Кейтель проводил гостя в приёмную, усадил в кресло, любезно подкатил поближе столик с вином и фруктами и убежал за хозяином.
Яков налил себе вина, в бокал на самое дно, сделал крошечный глоток и стал ждать.
«Для чего это тебе? — думал он, нервно играя ножкой бокала. — Ведь нарочно он зла тебе не делал. И ей не причинил никогда ничего дурного. Он и не отверг её, попросту не разглядел. За что же мстишь ты ему сейчас?»
Стук каблучков, шорох шёлка… Весь Рене Лёвенвольд — в этой короткой ритмической пьесе. В золотом халате, накинутом поверх какого-то подобия балетного трико. Доктор помнил этот его халат ещё по Москве — тогда на атласной подкладке отпечатаны были чёрные кровавые полосы. Интересно, теперь отстирали? Он был без краски и без парика. Доктор с удовольствием отметил серебристые пряди в зализанных чёрных волосах.
— Здравствуй, Яси! — хозяин присел в кресло напротив, на самый краешек, и замер, выпрямив спину, глядя Якову в глаза, перебрасывая в пальцах кисть своего халата. — Я ждал, когда ты придёшь. Я боялся, что ты придёшь. Видишь, не звал тебя, всё ждал, всё трусил. Четыре года не забирал тебя из Варшавы — всё трусил. Модеста сказала мне, ты знаешь про Гасси. А я — только боюсь узнать. Говори же…
Хрустальный, в новый год стрелой летящий январь, и костёл, он тоже — святого Януария. Радужный солнечный столб из витражной розы — отпечатанный цветною кляксой на полу в проходе. Резные гербы на стенах, ангел в златых одеждах, равнодушно парящий под сводами. Хор выпевает гимны, коготками высоких голосов выцарапывая из сердца тоску. Жена его, Лючия, бывшая Лукерья, в первом ряду певцов, тонкая, рыжая, когда поёт — не сводит глаз с нависшего над хорами ангела, словно переглядывается с этим истуканом, одной с нею масти. Ему поёт. Словно заговор у них — вдвоём против целого света. У этих барочных ангелов всегда похожие лица, по одному канону красоты, столь близкому и к придворным канонам. И этот — похож.
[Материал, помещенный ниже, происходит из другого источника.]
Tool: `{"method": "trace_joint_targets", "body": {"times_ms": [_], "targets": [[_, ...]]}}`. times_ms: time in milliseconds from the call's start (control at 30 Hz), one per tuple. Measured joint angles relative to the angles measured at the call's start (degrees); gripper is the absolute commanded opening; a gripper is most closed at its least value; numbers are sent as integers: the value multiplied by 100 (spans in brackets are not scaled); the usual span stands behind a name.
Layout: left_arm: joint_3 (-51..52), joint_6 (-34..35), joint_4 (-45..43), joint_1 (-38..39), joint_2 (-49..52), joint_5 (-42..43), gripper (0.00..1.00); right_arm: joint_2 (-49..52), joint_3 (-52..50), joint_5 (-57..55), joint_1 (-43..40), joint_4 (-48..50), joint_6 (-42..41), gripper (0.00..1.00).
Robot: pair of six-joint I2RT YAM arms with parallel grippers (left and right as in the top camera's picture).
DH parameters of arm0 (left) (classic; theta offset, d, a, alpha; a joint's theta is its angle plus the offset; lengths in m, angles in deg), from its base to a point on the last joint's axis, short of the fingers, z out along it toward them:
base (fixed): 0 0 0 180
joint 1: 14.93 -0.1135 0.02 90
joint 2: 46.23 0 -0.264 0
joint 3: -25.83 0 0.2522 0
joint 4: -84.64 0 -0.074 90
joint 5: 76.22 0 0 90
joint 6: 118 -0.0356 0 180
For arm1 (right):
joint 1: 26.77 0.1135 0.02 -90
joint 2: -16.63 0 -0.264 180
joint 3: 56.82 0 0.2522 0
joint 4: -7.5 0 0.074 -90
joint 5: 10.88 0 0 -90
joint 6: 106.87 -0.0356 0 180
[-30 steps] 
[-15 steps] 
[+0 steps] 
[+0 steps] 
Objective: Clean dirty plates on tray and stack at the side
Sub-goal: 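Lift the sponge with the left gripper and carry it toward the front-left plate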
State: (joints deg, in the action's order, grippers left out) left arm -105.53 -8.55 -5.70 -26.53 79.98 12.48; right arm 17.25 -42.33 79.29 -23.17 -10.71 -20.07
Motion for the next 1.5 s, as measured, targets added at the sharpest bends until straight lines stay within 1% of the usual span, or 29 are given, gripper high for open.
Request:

Доктор сидит во втором ряду, привычно ревнует — и к деревянному дурацкому ангелу, и, впрочем, ко всему. По правую руку от него — Кетхен, по левую — Оса, обе в крахмальных воротничках и в беленьких чепчиках, столь разные близнецы-одногодки. Синеглазая носатенькая Кетхен, уже сейчас видно — вырастет красавицей. И щекастый медвежоночек — Оса. Девочки слушают, как всегда, заворожённые, заколдованные. Голоса танцуют под сводами, как мечи фехтовальщиков, сверкающие, слепящие, острые, перекрещенные и звенящие друг о друга. Этот гимн — он и союз, и дуэль. Как и у нас с тобою, Лючия.